_EXERCISE REQUIREMENTS_. Out of the material that follows, write out exactly the lines from the line with "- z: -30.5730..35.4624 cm" to the line with "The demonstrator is", both ends included, and no others.

_SUPPLIED INFORMATION_.
+++++

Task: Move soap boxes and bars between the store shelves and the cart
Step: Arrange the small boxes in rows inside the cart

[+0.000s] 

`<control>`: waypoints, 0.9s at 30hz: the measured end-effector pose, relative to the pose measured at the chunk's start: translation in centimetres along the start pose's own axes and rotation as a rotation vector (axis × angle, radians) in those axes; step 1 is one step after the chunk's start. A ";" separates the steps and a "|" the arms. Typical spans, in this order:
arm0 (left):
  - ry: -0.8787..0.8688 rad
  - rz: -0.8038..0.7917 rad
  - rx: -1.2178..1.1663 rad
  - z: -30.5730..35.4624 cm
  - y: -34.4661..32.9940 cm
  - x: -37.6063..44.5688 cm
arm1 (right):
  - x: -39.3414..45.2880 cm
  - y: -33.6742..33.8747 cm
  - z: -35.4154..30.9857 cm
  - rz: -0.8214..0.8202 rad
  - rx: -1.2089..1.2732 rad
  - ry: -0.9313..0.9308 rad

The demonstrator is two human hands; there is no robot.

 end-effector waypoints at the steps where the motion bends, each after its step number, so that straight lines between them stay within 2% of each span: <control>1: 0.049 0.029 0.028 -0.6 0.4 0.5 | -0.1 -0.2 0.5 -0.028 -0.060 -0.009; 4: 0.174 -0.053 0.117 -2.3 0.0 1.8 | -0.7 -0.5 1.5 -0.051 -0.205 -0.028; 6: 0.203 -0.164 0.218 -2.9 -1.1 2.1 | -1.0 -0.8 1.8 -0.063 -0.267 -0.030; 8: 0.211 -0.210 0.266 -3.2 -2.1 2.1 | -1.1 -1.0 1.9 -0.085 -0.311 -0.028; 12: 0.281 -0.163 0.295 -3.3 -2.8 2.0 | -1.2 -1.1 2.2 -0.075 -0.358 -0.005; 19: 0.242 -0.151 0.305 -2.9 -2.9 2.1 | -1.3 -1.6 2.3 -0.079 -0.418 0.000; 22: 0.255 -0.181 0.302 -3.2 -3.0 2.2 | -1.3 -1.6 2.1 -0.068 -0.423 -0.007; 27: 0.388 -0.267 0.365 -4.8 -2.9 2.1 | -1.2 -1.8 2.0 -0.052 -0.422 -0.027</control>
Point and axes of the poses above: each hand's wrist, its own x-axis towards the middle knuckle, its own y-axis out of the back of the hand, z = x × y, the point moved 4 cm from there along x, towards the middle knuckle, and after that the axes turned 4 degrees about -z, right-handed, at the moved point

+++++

_TASK RESULT_.
  - z: -30.5730..35.4624 cm
  - y: -34.4661..32.9940 cm
  - x: -37.6063..44.5688 cm
arm1 (right):
  - x: -39.3414..45.2880 cm
  - y: -33.6742..33.8747 cm
  - z: -35.4154..30.9857 cm
  - rz: -0.8214..0.8202 rad
  - rx: -1.2089..1.2732 rad
  - ry: -0.9313..0.9308 rad

The demonstrator is two human hands; there is no robot.

The response to this exercise is now complete.